London based graduates, you can race up the property ladder... here’s how:

Young grads that move to London are in an almost impossible predicament. 

As a London based graduate, you’re probably paying an average of 30-40% of your take-home salary on rent, whilst seeing property prices getting further out of your reach. 

“That’s me…yes”.

I hear you. And when a bog-standard one bedroom flat in Elephant & Castle costs £450,000, how are young people expected to get on the property ladder, let alone climb it!? If you haven't done the math, I’ll do it for you. On a property of this value, with a maxed-out mortgage, the buyer, you, would need at least £60,000 in cash to pay the deposit, stamp duty, surveys, and mortgage broker fees. To borrow the remaining amount, the bank requires that you earn in excess of £90,000 per year. Once you’ve reached their lending criteria, they'll charge around £8,000 each year in interest only mortgage repayments - which means that you’re not even paying the mortgage off! 

“But at least I’ll be on the ladder and I’ll be able to sell the property in a few years for a profit”. 

But will you?! You’ve paid £12,500 in stamp duty, and £2,500 in other buying fees, so you’re £15,000 down before you’ve even started. Plus you’ll be paying 2% in sellers fees (around £9,000) when you sell the property. I make that around £24,000 in fees to buy and then sell the flat. Oh, and I forgot to mention that that property prices in London have dropped over the last 12 months! 

“Can you stop being so negative!
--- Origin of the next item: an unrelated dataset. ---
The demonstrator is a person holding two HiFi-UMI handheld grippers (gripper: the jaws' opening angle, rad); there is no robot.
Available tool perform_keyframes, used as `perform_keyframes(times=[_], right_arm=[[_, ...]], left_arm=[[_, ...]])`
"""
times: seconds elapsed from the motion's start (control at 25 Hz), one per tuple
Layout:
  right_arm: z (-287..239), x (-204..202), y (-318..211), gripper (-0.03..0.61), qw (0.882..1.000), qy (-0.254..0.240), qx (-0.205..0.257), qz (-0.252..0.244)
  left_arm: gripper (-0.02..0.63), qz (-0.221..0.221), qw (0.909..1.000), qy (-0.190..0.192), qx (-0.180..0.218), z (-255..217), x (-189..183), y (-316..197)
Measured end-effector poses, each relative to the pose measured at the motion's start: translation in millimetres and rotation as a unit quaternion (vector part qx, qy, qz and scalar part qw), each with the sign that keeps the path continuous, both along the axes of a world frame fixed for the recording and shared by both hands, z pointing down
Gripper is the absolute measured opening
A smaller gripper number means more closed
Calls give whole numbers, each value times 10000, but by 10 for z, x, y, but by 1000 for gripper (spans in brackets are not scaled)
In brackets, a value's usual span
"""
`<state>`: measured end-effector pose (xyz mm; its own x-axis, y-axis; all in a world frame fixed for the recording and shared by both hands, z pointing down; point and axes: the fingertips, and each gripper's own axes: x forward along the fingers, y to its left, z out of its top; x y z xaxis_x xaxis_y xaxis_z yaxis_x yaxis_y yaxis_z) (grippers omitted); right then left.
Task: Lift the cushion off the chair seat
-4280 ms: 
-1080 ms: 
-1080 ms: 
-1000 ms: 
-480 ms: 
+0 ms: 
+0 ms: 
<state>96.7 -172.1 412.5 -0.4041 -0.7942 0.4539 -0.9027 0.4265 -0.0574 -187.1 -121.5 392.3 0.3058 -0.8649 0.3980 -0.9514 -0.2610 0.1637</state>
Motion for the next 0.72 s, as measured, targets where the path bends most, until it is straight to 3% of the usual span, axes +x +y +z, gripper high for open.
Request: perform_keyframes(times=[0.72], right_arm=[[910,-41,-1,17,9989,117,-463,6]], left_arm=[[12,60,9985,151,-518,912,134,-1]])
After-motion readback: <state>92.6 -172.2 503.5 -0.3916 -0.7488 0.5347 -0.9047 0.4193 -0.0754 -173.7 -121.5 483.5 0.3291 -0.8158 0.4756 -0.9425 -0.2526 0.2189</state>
What options do I have?! ... I’ve heard that the Governments 'Help to Buy' scheme is pretty good”

The scheme allows you to put down a lower deposit of 5% rather than 10%, but there’s strict policy over what you can and cannot buy. You are forced to buy a ‘new build’ property from a list of their approved developers. On the surface that sounds pretty appealing, but it creates a fake market for new build houses. And guess what, this drives the price of new build properties from these approved developers up, so you're buying in an artificially inflated market. Add this to the fact that once you’ve lived in a shiny new house, the price drops. It's the the same principal when when you drive a new car off the parking lot its value falls. Not such a good investment if you ask me. 

“Ok smart ass, what have you got for me?”

Here it is. My solution. 

You buy in the north of England. 

“But, I don’t want to live in the north of England”. 
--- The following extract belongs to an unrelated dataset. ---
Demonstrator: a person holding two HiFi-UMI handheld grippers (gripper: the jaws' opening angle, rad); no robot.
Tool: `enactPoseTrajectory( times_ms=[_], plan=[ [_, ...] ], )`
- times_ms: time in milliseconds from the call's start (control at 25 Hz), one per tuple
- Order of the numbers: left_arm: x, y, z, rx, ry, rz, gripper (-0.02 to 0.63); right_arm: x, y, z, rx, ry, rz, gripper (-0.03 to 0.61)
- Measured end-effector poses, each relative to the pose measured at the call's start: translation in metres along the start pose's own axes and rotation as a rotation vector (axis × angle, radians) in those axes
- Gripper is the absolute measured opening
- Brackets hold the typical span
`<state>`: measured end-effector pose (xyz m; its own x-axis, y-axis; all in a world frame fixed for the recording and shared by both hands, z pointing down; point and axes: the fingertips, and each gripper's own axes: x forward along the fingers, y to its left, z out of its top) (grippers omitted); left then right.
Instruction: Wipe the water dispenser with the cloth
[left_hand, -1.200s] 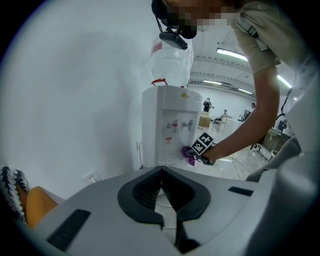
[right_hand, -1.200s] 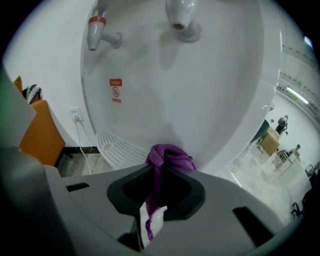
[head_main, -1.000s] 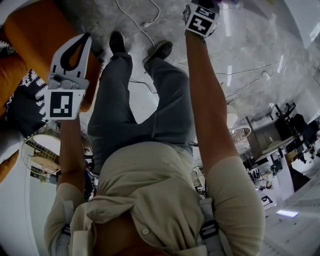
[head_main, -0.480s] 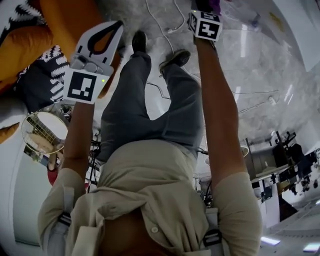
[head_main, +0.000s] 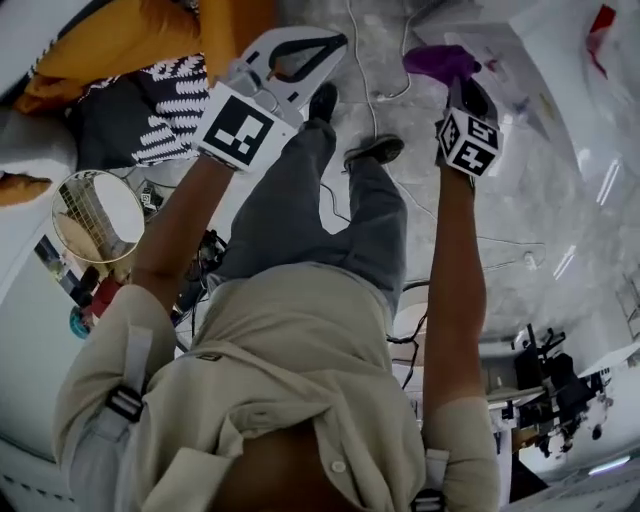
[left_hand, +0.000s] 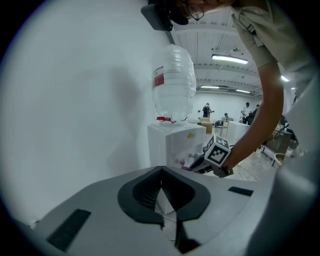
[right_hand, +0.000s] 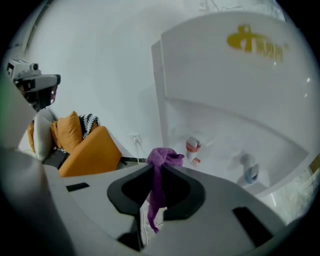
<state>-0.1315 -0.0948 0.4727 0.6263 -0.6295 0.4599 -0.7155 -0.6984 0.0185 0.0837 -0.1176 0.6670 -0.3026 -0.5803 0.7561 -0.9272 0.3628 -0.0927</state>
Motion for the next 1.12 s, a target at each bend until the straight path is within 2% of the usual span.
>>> enactPoseTrajectory(
  times_ms=[200, 560, 840, 1000, 1120],
  plan=[
    [-0.034, 0.013, 0.042, 0.116, -0.025, -0.013, 0.017, -0.069, 0.018, 0.049, -0.031, -0.052, 0.006, 0.058],
    [-0.102, 0.027, 0.095, 0.153, -0.055, 0.015, 0.017, -0.191, 0.056, 0.113, -0.039, -0.162, 0.035, 0.058],
    [-0.154, 0.018, 0.135, 0.185, -0.101, 0.018, 0.017, -0.298, 0.087, 0.168, -0.082, -0.313, 0.052, 0.057],
    [-0.174, 0.001, 0.17, 0.151, -0.178, -0.017, 0.017, -0.365, 0.097, 0.199, -0.108, -0.433, 0.008, 0.057],
    [-0.185, -0.016, 0.196, 0.168, -0.205, -0.058, 0.017, -0.415, 0.099, 0.217, -0.121, -0.511, -0.038, 0.052]
  ],
)
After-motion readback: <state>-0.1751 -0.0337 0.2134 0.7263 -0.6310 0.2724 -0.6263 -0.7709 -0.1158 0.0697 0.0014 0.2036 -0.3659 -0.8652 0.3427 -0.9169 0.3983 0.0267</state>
I’m not saying that you live there. I’m saying that you buy, lets say, a 2-bedroom flat in Nottingham, Durham, York, Lancaster, or wherever, and RENT IT OUT. With around £11,000 in savings, and a semi-decent job, you’ll be able to buy a 2-bedroom flat near a city centre in the north. You can pick a nice flat up for as little as £110,000, and rent it out for around £10,000 per year. 

"I'm interested, tell me more..." 

Then, imagine this, within a few years you could have a few properties, with rental income of over £20, £30, £40,000. Where do you live? Well you can put this money towards renting in London - where for the same amount that you would have initially fronted for your flat in Elephant & Castle (£60k!), you’ll now be living (yes, renting) comfortably in the equivalent of an £2,000,000 property in Zone 1.